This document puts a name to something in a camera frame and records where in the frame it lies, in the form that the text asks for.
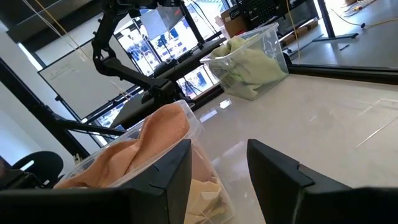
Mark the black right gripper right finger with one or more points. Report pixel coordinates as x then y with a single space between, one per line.
295 202

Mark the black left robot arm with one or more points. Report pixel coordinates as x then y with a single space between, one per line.
124 70

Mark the black office chair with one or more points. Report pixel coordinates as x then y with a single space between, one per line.
40 166

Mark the brown cardboard box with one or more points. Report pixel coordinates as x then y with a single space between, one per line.
233 23

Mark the white whiteboard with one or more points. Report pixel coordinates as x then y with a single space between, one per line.
77 81

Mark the black table edge frame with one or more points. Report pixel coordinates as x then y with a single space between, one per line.
342 73

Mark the black frame post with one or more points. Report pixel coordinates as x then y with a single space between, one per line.
37 105

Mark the black floor stand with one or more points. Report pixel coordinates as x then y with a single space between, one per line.
326 18

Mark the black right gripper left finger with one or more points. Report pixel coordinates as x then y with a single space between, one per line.
149 205

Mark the green towel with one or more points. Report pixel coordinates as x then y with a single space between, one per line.
252 68

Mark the yellow towel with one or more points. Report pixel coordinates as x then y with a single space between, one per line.
202 199

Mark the black perforated computer case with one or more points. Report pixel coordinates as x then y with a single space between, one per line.
261 11

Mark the clear plastic bin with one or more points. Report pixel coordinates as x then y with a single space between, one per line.
273 40
196 124

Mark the orange striped cloth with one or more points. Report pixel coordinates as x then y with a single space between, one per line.
161 130

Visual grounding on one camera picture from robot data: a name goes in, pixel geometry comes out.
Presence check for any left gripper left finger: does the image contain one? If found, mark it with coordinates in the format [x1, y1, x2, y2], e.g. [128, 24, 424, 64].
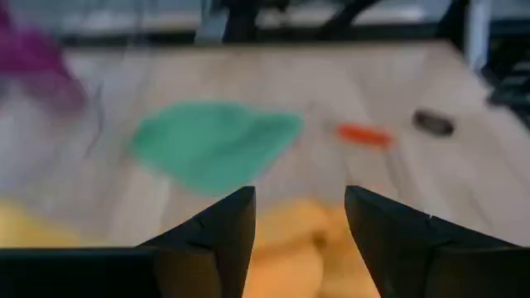
[0, 185, 257, 298]

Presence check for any magenta sports bottle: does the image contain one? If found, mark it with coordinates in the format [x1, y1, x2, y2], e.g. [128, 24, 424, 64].
[0, 6, 89, 115]

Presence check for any green microfibre cloth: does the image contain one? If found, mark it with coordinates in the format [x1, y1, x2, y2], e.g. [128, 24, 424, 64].
[128, 100, 306, 196]

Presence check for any purple ring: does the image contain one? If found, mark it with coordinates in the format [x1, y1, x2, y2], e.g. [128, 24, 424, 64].
[412, 107, 456, 137]

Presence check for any clear plastic bin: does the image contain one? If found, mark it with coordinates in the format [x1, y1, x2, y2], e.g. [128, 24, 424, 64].
[0, 36, 107, 162]

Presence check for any black table frame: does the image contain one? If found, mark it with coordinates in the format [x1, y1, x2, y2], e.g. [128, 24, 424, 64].
[57, 20, 530, 49]

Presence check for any red ring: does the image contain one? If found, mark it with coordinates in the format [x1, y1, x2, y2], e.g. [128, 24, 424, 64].
[335, 123, 394, 150]

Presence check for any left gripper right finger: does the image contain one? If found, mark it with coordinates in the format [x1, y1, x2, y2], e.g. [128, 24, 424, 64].
[344, 185, 530, 298]

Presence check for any orange microfibre cloth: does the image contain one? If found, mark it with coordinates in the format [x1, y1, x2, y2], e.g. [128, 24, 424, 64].
[242, 197, 382, 298]

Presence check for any yellow sports bottle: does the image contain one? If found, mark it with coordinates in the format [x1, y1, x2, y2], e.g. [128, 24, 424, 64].
[0, 197, 108, 249]

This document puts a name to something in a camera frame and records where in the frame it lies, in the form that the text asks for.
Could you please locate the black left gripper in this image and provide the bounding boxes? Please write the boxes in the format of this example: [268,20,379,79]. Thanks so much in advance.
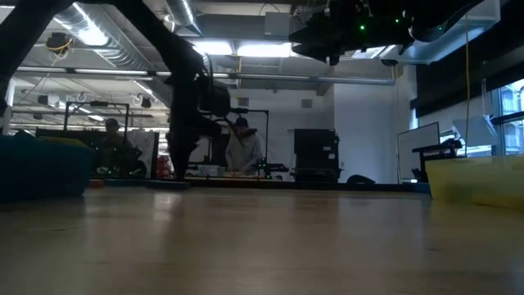
[165,75,223,182]

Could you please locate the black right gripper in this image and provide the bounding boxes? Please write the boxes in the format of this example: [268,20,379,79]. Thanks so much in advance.
[287,11,378,67]

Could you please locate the yellow block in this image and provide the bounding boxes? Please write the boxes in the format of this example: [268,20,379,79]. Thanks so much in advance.
[38,136,89,148]

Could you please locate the yellow bin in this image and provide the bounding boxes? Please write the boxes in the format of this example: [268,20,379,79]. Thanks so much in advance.
[425,155,524,210]

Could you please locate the white storage box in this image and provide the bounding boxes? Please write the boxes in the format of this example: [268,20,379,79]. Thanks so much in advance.
[196,164,226,178]

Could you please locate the white patterned sheet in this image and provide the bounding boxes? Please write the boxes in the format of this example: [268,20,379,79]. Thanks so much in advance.
[126,129,159,165]

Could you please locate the grey ceiling pipe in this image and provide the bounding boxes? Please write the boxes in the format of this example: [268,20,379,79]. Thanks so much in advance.
[16,65,396,86]

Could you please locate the black cabinet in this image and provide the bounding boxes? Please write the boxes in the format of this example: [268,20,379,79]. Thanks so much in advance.
[210,128,234,167]
[293,129,341,184]

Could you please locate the ceiling light panel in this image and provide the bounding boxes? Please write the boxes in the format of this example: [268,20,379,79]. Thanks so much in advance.
[192,39,234,57]
[236,42,294,58]

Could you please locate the person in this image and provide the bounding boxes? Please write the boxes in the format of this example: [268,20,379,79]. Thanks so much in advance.
[224,117,264,175]
[96,118,147,175]

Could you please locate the ceiling air unit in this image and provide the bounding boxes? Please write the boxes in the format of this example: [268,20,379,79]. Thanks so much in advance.
[380,0,501,66]

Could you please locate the blue bin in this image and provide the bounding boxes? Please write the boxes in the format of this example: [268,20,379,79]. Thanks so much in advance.
[0,130,95,202]

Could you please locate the whiteboard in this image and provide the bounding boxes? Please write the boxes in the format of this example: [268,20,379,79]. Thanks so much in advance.
[396,121,441,181]

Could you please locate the ceiling light strip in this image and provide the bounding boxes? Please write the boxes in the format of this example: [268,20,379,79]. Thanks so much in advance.
[52,3,110,47]

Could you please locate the black desk equipment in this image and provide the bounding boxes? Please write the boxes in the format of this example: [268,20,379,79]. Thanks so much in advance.
[412,138,463,161]

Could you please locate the window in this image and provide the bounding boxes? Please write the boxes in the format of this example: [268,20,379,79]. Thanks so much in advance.
[497,79,524,156]

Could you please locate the black frame rig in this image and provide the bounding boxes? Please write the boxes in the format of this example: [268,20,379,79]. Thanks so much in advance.
[64,101,130,161]
[228,108,270,173]

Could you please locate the ribbed silver air duct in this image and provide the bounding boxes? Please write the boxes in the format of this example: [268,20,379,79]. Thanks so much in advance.
[52,2,155,71]

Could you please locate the black ceiling cable reel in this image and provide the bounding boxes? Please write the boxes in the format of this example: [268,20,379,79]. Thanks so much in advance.
[44,32,74,57]

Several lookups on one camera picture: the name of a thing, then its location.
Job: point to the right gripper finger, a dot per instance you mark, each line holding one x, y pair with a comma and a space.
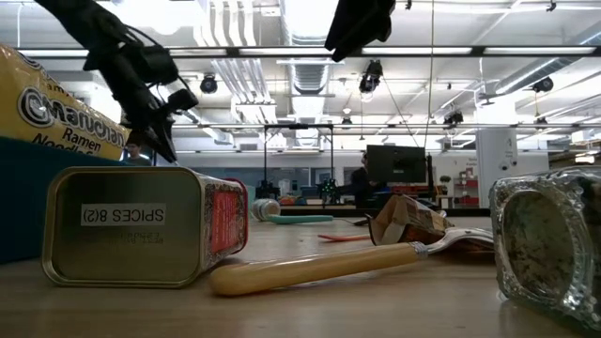
361, 23

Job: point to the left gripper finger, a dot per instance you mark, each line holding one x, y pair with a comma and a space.
136, 124
164, 138

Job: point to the yellow Maruchan ramen packet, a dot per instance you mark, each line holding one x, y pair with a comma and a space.
56, 117

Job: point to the small glass spice jar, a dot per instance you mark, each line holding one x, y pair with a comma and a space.
265, 210

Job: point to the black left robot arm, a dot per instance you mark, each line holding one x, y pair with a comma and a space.
80, 19

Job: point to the person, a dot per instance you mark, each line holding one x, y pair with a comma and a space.
361, 183
134, 159

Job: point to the black ceiling spotlight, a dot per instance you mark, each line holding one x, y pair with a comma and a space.
454, 118
543, 84
209, 84

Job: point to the red rectangular spice tin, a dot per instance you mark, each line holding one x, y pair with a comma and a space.
131, 235

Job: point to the dark teal plastic bin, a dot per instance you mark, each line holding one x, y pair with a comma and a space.
23, 211

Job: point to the black computer monitor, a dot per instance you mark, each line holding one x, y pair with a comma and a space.
396, 164

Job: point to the brown foil packet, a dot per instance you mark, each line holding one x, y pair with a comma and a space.
399, 216

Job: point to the square glass herb jar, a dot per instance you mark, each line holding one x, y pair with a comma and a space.
540, 244

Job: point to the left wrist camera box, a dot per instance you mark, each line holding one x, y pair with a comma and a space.
157, 63

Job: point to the black hanging camera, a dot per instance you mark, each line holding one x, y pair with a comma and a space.
371, 77

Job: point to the silver ventilation duct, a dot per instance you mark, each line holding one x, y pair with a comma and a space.
307, 77

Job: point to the black background rig frame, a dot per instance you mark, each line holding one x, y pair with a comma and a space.
298, 126

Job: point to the black aluminium rig frame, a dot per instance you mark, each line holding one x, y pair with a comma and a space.
305, 210

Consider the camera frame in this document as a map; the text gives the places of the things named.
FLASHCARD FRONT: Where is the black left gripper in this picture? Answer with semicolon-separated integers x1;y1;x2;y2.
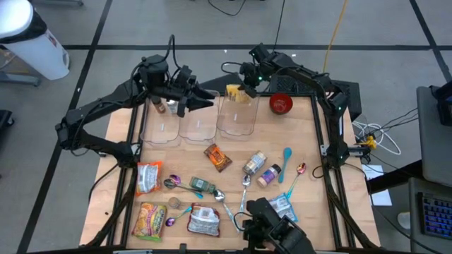
168;65;216;119

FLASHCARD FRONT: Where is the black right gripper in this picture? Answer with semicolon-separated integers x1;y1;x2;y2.
239;61;264;99

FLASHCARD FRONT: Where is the yellow Maruchan ramen packet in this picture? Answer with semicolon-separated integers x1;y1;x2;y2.
225;83;253;104

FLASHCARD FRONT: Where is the teal plastic spoon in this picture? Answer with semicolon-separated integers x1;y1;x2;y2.
278;147;293;184

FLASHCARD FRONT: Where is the white purple lidded cup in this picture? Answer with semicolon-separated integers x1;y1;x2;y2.
258;163;283;188

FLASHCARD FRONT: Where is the green spice jar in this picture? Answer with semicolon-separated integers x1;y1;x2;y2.
189;176;217;195

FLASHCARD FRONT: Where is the striped handle metal spoon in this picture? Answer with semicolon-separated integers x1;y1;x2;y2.
239;174;252;212
213;188;242;234

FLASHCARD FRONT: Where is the black flat panel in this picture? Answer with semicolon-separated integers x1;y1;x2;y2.
197;71;244;93

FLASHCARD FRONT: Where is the clear plastic container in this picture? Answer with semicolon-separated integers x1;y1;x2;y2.
179;90;220;144
140;92;184;147
216;90;261;139

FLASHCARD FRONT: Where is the red bowl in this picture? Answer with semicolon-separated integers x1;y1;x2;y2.
268;92;294;116

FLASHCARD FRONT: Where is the taco seasoning mix packet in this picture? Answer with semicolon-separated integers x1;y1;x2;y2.
203;143;233;173

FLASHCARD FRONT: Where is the dark metal spoon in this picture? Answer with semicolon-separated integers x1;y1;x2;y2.
162;179;194;191

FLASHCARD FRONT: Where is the blue ramen packet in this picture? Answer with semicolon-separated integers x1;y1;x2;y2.
268;192;299;223

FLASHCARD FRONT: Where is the red ramen packet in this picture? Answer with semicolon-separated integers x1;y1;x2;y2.
186;202;222;238

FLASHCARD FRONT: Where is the orange green ramen packet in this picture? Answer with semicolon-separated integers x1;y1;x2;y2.
131;201;168;243

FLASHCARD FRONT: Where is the black bulky device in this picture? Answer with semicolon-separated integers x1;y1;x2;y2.
232;196;317;254

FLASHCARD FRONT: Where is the black desk beam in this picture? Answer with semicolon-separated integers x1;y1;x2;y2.
365;160;424;195

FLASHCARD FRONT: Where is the white paper sheet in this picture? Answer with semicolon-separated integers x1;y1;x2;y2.
360;164;393;207

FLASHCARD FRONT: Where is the white trash can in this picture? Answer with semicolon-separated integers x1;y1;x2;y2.
0;0;71;81

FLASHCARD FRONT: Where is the grey metal base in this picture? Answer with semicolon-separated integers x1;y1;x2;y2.
0;70;40;87

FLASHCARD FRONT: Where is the grey rounded panel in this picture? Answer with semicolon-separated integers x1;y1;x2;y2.
415;85;452;188

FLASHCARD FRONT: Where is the black bag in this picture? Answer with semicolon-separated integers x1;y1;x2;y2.
429;80;452;127

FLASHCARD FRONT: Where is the black floor object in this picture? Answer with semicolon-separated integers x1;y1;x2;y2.
0;110;15;132

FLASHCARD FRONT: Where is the white computer mouse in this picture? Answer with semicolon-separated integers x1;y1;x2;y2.
397;211;412;230

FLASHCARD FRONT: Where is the backlit keyboard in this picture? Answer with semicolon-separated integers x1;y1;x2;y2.
417;192;452;241

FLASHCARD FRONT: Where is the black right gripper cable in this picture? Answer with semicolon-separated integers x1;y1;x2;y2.
220;61;248;77

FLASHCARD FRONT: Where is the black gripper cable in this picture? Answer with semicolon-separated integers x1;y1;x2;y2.
220;61;248;77
164;33;184;71

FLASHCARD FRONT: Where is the black table frame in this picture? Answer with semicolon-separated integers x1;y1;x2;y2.
83;79;382;254

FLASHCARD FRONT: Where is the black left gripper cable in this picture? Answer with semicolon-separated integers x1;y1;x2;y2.
164;33;184;71

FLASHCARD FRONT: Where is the black hanging cable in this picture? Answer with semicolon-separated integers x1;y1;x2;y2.
271;0;286;47

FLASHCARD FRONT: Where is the black floor cable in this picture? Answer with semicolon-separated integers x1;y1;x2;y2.
207;0;245;17

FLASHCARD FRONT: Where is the purple spoon teal handle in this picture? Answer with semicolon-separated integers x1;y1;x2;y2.
164;205;194;227
169;174;205;200

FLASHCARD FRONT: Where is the iridescent spoon teal handle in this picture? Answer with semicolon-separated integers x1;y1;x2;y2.
284;162;307;200

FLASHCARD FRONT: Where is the yellow hanging cable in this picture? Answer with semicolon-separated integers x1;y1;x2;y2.
321;0;350;79

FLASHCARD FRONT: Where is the black left base cable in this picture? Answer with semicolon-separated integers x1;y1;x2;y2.
88;164;119;204

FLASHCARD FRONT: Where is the yellow cable connector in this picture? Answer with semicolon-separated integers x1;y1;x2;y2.
359;135;378;151

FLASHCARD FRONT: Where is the white cable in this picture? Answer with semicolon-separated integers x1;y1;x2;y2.
352;121;403;156

══════════

Problem statement -
In the listing above, the line with "FLASHCARD FRONT: Where is the purple" and every line after it must be set down word for word, and no other line.

Answer to this exercise -
FLASHCARD FRONT: Where is the purple spoon teal handle in this picture? Answer with semicolon-separated integers x1;y1;x2;y2.
164;205;194;227
169;174;205;200

FLASHCARD FRONT: Where is the iridescent spoon teal handle in this picture? Answer with semicolon-separated integers x1;y1;x2;y2.
284;162;307;200

FLASHCARD FRONT: Where is the yellow hanging cable in this picture? Answer with semicolon-separated integers x1;y1;x2;y2.
321;0;350;79

FLASHCARD FRONT: Where is the black left base cable in this picture? Answer with semicolon-separated integers x1;y1;x2;y2.
88;164;119;204

FLASHCARD FRONT: Where is the yellow cable connector in this picture? Answer with semicolon-separated integers x1;y1;x2;y2.
359;135;378;151

FLASHCARD FRONT: Where is the white cable in this picture? Answer with semicolon-separated integers x1;y1;x2;y2.
352;121;403;156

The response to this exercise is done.